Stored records
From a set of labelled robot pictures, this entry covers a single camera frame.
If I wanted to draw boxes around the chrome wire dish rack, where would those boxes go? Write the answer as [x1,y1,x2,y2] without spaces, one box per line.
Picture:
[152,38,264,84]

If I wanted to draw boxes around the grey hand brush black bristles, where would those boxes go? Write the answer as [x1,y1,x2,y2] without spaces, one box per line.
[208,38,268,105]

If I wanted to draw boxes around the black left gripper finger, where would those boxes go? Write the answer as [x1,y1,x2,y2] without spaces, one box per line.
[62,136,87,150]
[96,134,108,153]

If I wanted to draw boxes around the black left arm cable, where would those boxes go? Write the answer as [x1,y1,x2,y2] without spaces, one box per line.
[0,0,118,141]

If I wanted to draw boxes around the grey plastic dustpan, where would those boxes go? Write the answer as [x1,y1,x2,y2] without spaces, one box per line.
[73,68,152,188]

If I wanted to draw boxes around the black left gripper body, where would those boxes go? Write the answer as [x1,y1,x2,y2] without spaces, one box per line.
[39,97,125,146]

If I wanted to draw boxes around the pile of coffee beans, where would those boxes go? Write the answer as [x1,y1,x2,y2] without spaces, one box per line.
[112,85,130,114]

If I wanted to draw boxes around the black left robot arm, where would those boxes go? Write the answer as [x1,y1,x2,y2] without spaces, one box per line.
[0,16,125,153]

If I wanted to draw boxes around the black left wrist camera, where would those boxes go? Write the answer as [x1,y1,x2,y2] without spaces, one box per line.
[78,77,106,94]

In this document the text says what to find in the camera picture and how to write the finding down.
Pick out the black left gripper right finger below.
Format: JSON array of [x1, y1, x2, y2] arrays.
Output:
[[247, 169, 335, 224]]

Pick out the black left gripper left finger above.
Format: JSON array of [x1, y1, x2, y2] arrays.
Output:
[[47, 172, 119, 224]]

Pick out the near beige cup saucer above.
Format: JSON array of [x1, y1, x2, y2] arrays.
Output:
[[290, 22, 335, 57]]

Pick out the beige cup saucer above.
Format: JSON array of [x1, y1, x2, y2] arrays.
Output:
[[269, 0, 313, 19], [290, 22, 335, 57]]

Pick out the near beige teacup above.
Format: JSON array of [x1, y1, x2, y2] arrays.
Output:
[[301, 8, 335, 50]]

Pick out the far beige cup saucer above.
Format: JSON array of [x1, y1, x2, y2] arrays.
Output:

Instructions for the task> Every line from the one containing "If I wanted to draw boxes around the pile" through the last line of the entries above must be output exactly. Leave the rest out.

Answer space>
If I wanted to draw boxes around the pile of coffee beans, where would those boxes go? Write the answer as [x1,y1,x2,y2] without spaces, one box per line.
[112,85,130,114]

If I wanted to draw boxes around the black left robot arm, where would those boxes go? Write the answer as [x1,y1,x2,y2] without spaces, one box per line.
[0,16,125,153]

If I wanted to draw boxes around the black left wrist camera, where would those boxes go? Write the answer as [x1,y1,x2,y2] without spaces, one box per line.
[78,77,106,94]

In this document the text says what to find in the camera picture and how to write the finding down.
Pick out the black left gripper right finger below.
Format: JSON array of [x1, y1, x2, y2] arrays.
Output:
[[247, 169, 335, 224]]

Pick out the black left gripper left finger above.
Format: JSON array of [x1, y1, x2, y2] arrays.
Output:
[[47, 172, 119, 224]]

Pick out the near beige cup saucer above.
Format: JSON array of [x1, y1, x2, y2] arrays.
Output:
[[290, 22, 335, 57]]

Pick out the beige cup saucer above.
Format: JSON array of [x1, y1, x2, y2] arrays.
Output:
[[269, 0, 313, 19], [290, 22, 335, 57]]

Pick out the near beige teacup above.
Format: JSON array of [x1, y1, x2, y2] arrays.
Output:
[[301, 8, 335, 50]]

Pick out the far beige cup saucer above.
Format: JSON array of [x1, y1, x2, y2] arrays.
Output:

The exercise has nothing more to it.